When Michelle Xia returned to China in 2008 after two decades abroad, she didn’t plan on becoming the CEO of one of the country’s most exciting biotech firms. But her decision to co-found Akeso in 2012 with just $3 million in angel funding would ultimately place her company and China’s entire biotech sector on the global map.
At the time, China’s pharmaceutical industry was still dominated by generics. The infrastructure for innovative drug development barely existed, and few companies dared to invest in original discovery work. Talent and capital were scarce, and skepticism was widespread among doctors, investors, and regulators. “Every idea was new, and nothing came easily,” Xia later recalled.

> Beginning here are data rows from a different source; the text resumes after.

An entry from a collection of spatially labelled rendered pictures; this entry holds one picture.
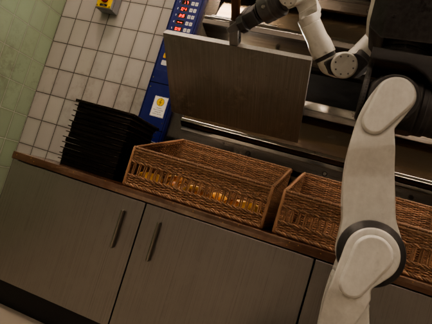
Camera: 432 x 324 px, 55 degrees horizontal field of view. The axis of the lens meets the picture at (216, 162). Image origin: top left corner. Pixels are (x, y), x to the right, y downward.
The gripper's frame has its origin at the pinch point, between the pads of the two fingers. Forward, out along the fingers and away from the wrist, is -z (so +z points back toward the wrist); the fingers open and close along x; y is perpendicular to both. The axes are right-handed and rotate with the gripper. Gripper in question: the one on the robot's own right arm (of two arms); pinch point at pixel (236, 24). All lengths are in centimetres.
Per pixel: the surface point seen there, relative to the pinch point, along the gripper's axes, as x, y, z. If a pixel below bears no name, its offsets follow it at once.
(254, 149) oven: 15, -58, -34
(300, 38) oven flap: 44, -27, -2
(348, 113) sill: 35, -65, 5
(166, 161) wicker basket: -31, -25, -36
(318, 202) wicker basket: -31, -57, 10
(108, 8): 50, 29, -90
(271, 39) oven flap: 45, -22, -15
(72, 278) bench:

Akeso’s early days were a scrappy operation: a small rented office, a handful of researchers, and periods when Xia and her co-founders went without salary to keep the company afloat. But their gamble paid off. Today, Akeso is valued at more than $15 billion, and its pipeline reflects China’s biotech transformation from follower to global contender.
At the heart of Akeso’s success is ivonescimab, a bispecific antibody therapy that blocks two key cancer pathways, PD-1 and VEGF, to help the immune system attack tumors while cutting off their blood supply. In 2023, ivonescimab outperformed Merck’s Keytruda in a Phase III study of non-small cell lung cancer, a result that made waves across the global biopharma industry. This clinical milestone was followed by a landmark partnership with California-based Summit Therapeutics, which paid $500 million upfront, plus up to $5 billion in potential milestone payments, to co-develop and commercialize the drug.
But Akeso is not just a one-drug story. Its second flagship therapy, cadonilimab, became the world’s first bispecific cancer immunotherapy to win regulatory approval, providing a new treatment option for cervical cancer patients in China. The company is also advancing penpulimab for nasopharyngeal carcinoma and developing next-generation bispecific ADCs (antibody-drug conjugates) with dual cancer-targeting payloads.
This rapid rise mirrors the maturation of China’s broader biotech ecosystem. Since 2015, regulatory reforms have aligned Chinese drug approvals with international standards, allowing innovative therapies to enter the market faster. Venture capital and private equity have flooded into the sector, supporting a new wave of domestic champions. With its vast patient population and robust clinical trial capacity, China has become a strategic hub for developing novel therapies at global scale.
For Xia, the next chapter is clear: take Akeso fully global. The company is actively seeking partnerships, pushing its bispecific pipeline into overseas trials, and expanding beyond oncology into autoimmune and neurodegenerative diseases. Akeso is even exploring modalities like mRNA, siRNA, and gene-editing therapies, underscoring its ambition to become a “globally influential pharmaceutical innovator.”
Akeso’s journey from a $3M startup to a $15B powerhouse is emblematic of China’s biotech renaissance. What began as a small, underfunded experiment has evolved into a company with the potential to redefine global cancer treatment, and a signal that China’s biopharma industry has officially entered its innovation era.